Search the material below for "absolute" and copy every line where it occurs.

━━━━━━━━━━━━━━━━

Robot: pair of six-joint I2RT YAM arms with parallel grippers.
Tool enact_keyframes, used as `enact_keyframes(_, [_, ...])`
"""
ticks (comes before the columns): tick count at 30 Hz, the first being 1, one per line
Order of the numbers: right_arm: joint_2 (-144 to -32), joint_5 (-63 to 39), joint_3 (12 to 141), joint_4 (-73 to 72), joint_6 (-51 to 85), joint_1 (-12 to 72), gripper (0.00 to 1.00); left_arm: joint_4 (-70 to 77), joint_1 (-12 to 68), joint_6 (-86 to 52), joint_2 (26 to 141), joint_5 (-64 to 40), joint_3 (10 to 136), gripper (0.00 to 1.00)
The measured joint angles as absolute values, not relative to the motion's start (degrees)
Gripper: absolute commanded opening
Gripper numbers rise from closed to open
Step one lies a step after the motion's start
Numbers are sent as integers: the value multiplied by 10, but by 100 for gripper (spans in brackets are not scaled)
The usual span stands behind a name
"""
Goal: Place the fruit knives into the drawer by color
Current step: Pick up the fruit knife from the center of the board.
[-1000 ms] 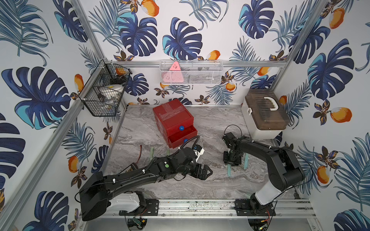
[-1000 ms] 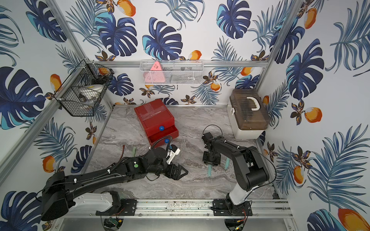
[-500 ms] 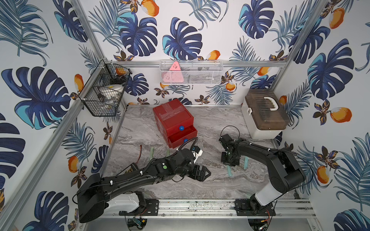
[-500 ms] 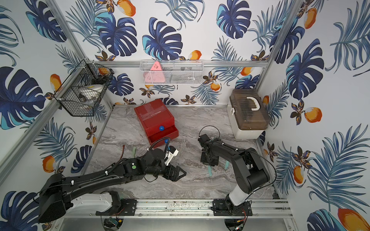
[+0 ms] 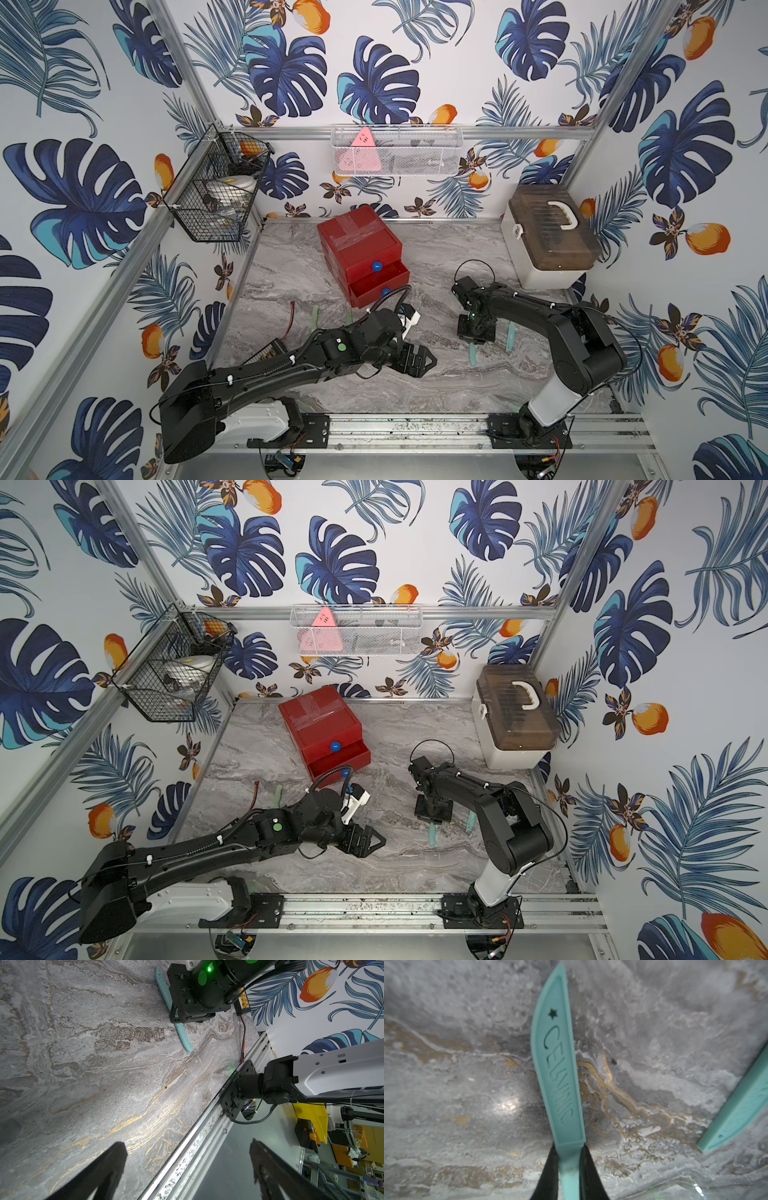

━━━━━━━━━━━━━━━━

## Exercise solution
The measured joint angles as absolute values, not relative to the motion's start (degrees)
Gripper: absolute commanded opening

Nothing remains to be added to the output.